··· Data extract ···

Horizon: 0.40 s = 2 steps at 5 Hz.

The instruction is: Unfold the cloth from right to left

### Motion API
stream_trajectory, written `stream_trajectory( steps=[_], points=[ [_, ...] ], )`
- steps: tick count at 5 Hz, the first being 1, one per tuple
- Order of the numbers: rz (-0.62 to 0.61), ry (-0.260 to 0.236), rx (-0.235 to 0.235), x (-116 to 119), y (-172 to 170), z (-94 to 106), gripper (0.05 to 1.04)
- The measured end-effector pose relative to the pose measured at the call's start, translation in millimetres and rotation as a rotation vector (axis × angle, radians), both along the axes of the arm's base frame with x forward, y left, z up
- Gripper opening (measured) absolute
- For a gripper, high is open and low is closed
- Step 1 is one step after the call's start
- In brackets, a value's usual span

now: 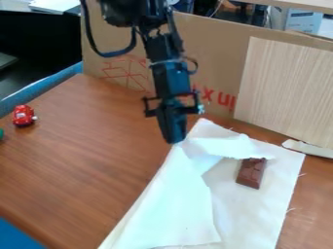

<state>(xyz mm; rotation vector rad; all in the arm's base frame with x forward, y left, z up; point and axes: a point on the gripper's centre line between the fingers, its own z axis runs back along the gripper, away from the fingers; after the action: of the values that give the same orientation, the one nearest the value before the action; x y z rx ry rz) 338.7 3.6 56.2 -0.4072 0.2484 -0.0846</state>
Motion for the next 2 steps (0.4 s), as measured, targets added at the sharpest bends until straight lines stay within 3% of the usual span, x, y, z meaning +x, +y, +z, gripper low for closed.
stream_trajectory(
  steps=[1, 2],
  points=[
    [0.009, 0.01, 0.034, 0.1, 19.0, -1.7, 0.049],
    [0.044, 0.011, 0.02, -1.9, 43.6, 5.0, 0.049]
  ],
)
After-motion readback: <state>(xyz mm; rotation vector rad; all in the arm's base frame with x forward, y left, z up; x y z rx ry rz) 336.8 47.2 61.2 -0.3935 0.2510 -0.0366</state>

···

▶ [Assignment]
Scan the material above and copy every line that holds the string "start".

▶ [Answer for this exercise]
- The measured end-effector pose relative to the pose measured at the call's start, translation in millimetres and rotation as a rotation vector (axis × angle, radians), both along the axes of the arm's base frame with x forward, y left, z up
- Step 1 is one step after the call's start

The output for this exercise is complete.